En el laboratorio, Micaela terminó su jornada a las cinco y media. Gaspar ya le había enviado un mensaje diciendo que él recogería a su hija.
El carro de Micaela salió del laboratorio, seguido, como de costumbre, por dos carros de guardaespaldas: uno de Gaspar y otro enviado por Anselmo.
Micaela suspiró. Tomó su celular con la intención de enviarle un mensaje a Anselmo, pero al pensar en su particular situación, lo dejó de nuevo sobre el asiento.
Por ahora, no tenía otro deseo que el de su regreso sano y salvo.
Cuando Micaela llegó a casa, su hija ya estaba allí. Gaspar la ayudaba a practicar saltar la cuerda. En el balcón, Pilar arrugaba su pequeña frente, frustrada por no poder dominar un movimiento tan sencillo.
—¡Mamá, es muy difícil! —se quejó haciendo un puchero.
—Mamá te enseña —dijo Micaela con una sonrisa, acariciándole la cabeza. Tomó la cuerda y comenzó a mostrarle con lentitud.
Gaspar las observaba a un lado.
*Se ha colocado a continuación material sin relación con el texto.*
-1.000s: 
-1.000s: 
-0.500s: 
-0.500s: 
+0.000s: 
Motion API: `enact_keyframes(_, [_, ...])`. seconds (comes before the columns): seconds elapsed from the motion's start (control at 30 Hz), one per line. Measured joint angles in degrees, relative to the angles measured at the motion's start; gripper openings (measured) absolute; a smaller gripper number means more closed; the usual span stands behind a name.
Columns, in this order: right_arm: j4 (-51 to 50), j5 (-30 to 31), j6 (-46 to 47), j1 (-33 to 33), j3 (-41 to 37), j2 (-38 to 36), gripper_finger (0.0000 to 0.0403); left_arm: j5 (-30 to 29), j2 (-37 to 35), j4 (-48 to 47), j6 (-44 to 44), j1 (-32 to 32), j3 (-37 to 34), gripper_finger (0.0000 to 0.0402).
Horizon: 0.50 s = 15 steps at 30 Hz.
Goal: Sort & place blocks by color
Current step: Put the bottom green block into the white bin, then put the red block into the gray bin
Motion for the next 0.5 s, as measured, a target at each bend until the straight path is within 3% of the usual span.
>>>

Mientras Micaela saltaba con agilidad, la mirada del hombre se tornó profunda y compleja, fija en una dirección particular.
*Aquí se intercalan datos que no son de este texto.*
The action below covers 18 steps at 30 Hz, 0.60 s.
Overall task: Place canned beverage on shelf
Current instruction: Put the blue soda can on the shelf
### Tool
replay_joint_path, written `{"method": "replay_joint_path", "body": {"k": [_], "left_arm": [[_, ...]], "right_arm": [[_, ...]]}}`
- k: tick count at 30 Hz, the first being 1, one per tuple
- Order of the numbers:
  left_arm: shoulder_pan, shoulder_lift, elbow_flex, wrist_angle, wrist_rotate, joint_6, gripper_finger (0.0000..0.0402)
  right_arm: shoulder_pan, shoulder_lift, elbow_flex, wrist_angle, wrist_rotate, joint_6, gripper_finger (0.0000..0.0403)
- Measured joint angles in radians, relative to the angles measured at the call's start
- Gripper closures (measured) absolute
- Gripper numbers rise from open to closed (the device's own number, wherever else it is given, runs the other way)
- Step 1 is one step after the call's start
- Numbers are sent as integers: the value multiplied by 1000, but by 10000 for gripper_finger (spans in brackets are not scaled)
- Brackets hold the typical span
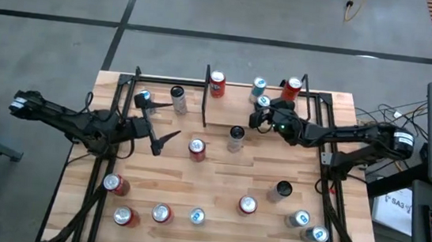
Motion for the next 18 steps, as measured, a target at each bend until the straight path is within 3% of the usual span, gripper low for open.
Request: {"method": "replay_joint_path", "body": {"k": [8,18], "left_arm": [[0,-1,0,0,0,-3,18],[0,-2,0,3,0,-3,18]], "right_arm": [[0,59,1,26,11,1,177],[0,70,0,68,-1,-21,122]]}}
Micaela notó su mirada, y su movimiento se detuvo por un instante.
—¡Mamá es increíble! —aplaudió Pilar, ajena a la tensión que se había formado entre los adultos.
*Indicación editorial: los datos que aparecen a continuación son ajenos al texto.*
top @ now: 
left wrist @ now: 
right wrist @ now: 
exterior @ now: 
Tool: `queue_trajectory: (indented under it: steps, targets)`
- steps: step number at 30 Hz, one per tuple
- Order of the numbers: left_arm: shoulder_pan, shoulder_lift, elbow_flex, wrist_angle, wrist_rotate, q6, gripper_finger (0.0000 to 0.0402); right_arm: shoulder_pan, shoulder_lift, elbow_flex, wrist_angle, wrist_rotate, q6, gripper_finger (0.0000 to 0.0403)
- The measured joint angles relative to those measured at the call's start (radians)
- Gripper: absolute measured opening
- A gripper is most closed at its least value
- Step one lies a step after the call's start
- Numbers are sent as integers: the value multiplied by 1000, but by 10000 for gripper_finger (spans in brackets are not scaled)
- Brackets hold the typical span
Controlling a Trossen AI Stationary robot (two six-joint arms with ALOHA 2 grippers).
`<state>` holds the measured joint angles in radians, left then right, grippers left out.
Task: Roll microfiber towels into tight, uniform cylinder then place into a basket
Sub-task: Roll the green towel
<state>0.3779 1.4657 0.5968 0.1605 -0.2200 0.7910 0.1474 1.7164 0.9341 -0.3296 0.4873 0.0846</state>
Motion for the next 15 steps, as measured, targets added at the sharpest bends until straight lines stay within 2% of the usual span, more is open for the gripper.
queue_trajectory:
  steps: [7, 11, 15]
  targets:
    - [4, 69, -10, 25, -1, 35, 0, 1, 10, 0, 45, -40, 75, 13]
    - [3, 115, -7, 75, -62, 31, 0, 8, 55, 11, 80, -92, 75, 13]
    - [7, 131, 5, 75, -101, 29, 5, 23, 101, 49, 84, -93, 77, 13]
Micaela le devolvió la cuerda a su hija.
—Inténtalo de nuevo, Pilar. Mamá tiene que trabajar un poco.
Gaspar se agachó y le indicó a su hija con paciencia:
—Pilar, tienes que girar la muñeca así…
Sofía, como de costumbre, preparó la cena para Gaspar. Era una comida nutritiva y abundante. Micaela, en consideración por el esfuerzo que él había hecho últimamente al recoger a su hija, y dado que vivía en el piso de abajo, pensó que no era gran cosa cocinar para una persona más.
...
En ese momento, en un restaurante, Samanta y Noelia llegaron puntuales. Leandro estaba platicando con dos hombres de edad similar.
Poco después de sentarse, y con el permiso del gerente del restaurante, Samanta se dirigió con elegancia hacia el piano. Vestida con un largo vestido blanco, se sentó en el taburete. Sus dedos se posaron sobre las teclas y una melodía melodiosa comenzó a fluir.
Los clientes del restaurante se sorprendieron. No esperaban ver a una mujer tan atractiva tocando el piano en vivo, y menos con tanto talento.
Muchos hombres voltearon a mirarla, cautivados.
Entre ellos, por supuesto, estaba la mesa de Leandro. Él se quedó visiblemente sorprendido y su mirada se dirigió hacia el piano.
Samanta lo notó de reojo y, en el momento justo, levantó la vista y sus miradas se encontraron. Ella le dedicó un leve asentimiento y una sonrisa perfectamente calculada.
Leandro se sintió de muy buen humor. Llamó a un camarero y le susurró algo al oído, sin dejar de disfrutar de la música.
Cuando la pieza terminó y Samanta regresó a su mesa, un camarero se acercó con una copa de vino tinto.
—Señorita, el caballero de aquella mesa le envía esta copa.
Samanta la aceptó con elegancia, la levantó en dirección a Leandro y le dedicó una sonrisa de agradecimiento.
Leandro, que también sostenía su copa, la observaba con una mirada calculadora, como un cazador estudiando a su presa.